— What to do —
Determine the number of lines in the listing below in which the word "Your" is present, and state it without comment.

— Data for processing —

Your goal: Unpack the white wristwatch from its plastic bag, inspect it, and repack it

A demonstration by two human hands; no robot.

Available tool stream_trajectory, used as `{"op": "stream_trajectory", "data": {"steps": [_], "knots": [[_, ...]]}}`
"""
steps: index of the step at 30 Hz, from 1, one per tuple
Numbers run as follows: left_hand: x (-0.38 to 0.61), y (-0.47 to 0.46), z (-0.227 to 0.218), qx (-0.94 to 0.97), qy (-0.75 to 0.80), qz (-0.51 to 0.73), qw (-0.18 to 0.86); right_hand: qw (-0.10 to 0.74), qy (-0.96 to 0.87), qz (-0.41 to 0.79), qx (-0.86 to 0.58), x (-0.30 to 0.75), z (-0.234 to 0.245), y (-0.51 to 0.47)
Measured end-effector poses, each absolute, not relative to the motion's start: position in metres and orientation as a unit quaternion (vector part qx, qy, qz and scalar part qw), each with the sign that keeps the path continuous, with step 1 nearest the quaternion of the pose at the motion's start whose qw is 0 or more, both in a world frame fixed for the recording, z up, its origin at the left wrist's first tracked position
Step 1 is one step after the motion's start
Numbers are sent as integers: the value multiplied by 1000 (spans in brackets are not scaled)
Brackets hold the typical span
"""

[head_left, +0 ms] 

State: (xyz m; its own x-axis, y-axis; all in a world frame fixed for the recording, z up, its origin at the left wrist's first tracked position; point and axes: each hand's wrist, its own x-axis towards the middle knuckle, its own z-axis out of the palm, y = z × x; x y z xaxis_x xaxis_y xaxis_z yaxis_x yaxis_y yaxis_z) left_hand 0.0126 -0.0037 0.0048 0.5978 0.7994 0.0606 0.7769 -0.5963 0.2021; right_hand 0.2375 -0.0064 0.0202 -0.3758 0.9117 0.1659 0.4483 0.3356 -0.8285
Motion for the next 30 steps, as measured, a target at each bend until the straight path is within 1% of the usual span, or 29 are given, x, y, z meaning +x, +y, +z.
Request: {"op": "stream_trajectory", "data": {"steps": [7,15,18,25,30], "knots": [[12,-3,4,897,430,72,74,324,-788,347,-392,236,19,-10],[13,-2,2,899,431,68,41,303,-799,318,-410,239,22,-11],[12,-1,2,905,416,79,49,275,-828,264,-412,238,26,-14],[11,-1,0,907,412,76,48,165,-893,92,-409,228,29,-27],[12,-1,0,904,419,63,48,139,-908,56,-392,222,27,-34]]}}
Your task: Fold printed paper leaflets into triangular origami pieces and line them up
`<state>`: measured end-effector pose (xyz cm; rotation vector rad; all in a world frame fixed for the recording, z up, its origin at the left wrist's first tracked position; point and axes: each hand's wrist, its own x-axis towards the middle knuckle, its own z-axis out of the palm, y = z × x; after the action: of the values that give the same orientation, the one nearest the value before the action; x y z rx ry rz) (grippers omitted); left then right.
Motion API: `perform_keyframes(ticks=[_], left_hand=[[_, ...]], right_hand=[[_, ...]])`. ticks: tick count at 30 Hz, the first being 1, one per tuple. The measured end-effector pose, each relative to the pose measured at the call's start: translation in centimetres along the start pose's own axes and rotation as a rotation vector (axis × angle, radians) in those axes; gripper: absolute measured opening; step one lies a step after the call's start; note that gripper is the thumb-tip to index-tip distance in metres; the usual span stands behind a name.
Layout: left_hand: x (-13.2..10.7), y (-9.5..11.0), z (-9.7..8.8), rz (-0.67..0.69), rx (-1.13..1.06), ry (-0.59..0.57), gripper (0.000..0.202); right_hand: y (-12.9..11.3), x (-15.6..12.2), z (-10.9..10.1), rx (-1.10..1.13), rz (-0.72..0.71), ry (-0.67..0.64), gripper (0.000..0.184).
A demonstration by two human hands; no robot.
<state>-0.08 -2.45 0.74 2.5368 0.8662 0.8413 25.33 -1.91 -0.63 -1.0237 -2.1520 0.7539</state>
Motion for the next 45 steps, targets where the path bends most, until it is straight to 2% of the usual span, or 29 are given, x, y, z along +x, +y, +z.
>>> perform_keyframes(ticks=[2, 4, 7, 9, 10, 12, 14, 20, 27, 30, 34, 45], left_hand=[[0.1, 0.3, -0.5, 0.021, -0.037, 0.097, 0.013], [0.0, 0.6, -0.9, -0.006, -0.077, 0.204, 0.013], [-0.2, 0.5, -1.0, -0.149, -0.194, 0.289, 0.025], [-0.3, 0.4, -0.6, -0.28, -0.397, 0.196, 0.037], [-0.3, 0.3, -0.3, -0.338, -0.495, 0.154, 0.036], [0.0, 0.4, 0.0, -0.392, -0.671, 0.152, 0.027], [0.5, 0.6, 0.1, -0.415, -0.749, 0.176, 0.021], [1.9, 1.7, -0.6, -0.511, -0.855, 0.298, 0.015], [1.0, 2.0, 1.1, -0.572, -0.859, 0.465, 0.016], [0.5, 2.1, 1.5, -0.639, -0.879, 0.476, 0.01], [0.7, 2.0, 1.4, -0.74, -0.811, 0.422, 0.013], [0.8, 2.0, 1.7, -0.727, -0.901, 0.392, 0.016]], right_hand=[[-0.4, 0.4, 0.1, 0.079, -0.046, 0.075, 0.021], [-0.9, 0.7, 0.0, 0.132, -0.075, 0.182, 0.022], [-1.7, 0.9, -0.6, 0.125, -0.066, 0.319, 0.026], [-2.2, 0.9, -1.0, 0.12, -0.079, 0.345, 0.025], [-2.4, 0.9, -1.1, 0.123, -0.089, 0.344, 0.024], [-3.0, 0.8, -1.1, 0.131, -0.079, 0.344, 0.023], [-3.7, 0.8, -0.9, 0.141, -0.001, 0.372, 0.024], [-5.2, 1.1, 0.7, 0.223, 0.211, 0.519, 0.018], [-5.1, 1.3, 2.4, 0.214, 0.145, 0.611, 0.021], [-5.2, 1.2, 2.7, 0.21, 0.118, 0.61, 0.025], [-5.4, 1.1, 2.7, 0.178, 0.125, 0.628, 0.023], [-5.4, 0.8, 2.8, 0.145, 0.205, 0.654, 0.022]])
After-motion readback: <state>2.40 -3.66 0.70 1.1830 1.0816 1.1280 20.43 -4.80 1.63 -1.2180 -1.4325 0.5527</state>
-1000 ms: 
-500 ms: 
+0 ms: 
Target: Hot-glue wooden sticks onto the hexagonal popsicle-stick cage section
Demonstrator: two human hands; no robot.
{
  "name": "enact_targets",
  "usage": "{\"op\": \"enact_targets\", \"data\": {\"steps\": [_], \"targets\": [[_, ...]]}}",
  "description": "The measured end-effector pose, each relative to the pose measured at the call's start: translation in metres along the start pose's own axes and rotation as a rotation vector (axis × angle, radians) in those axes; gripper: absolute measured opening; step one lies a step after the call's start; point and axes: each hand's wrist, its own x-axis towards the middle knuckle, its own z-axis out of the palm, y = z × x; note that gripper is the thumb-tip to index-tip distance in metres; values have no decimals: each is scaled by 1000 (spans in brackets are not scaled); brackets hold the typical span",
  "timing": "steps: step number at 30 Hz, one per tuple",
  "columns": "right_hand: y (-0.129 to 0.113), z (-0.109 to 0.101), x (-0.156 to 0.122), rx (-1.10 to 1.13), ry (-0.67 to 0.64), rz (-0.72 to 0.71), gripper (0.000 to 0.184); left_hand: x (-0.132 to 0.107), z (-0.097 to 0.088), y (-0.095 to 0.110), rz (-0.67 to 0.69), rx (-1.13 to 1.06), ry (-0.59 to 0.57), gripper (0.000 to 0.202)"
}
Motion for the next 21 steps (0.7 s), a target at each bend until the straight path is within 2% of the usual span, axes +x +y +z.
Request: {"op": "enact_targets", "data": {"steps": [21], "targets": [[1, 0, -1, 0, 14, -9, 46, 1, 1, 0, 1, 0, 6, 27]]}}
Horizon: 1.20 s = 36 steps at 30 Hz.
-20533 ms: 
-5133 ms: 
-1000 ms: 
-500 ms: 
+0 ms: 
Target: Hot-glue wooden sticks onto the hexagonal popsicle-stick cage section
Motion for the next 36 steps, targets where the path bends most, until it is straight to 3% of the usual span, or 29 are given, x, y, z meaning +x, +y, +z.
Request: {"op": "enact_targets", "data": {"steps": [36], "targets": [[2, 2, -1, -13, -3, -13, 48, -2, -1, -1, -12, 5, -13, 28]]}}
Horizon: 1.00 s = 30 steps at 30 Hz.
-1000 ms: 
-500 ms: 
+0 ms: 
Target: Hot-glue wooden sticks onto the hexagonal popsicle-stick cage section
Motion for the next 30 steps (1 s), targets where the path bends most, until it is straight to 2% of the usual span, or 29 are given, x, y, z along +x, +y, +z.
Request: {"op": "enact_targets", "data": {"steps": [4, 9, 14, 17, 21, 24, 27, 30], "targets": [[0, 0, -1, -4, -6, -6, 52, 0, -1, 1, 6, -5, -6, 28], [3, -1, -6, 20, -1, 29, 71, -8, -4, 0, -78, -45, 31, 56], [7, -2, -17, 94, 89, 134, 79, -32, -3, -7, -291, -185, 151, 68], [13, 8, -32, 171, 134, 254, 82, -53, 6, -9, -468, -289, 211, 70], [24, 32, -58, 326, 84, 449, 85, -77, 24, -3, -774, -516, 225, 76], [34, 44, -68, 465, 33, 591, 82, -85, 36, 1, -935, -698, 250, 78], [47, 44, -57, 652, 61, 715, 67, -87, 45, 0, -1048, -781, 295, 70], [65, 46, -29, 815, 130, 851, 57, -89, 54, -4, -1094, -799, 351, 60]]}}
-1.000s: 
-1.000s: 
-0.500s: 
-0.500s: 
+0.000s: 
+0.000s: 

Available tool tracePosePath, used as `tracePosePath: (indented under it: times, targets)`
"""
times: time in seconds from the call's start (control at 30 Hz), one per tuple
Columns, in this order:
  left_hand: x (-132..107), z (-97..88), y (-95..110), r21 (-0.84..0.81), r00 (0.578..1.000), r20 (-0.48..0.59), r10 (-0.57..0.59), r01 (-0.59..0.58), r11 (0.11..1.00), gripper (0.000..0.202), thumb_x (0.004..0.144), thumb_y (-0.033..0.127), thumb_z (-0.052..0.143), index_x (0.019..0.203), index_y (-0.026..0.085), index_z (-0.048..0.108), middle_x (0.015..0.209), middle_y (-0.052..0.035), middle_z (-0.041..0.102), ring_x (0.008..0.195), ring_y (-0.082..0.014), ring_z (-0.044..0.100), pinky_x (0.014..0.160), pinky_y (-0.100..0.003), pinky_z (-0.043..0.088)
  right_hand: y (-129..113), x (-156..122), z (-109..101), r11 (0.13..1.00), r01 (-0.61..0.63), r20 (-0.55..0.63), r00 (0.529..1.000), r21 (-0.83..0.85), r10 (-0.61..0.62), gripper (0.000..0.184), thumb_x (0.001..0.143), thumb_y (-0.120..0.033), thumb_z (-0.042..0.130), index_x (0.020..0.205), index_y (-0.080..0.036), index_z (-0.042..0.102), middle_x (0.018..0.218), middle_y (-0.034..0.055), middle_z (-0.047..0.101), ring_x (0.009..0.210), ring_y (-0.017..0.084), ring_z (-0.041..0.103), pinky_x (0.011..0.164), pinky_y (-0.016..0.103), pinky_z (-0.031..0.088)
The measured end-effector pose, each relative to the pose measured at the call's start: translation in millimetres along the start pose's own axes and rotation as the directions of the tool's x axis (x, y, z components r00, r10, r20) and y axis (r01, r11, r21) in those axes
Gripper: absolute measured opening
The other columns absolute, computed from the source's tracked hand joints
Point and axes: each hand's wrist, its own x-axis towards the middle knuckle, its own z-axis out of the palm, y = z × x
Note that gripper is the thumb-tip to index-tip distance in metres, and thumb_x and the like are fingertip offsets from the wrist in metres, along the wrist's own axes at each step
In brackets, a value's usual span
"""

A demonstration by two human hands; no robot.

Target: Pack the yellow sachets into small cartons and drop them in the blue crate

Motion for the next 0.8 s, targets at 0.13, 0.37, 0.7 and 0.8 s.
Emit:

— Task answer —
2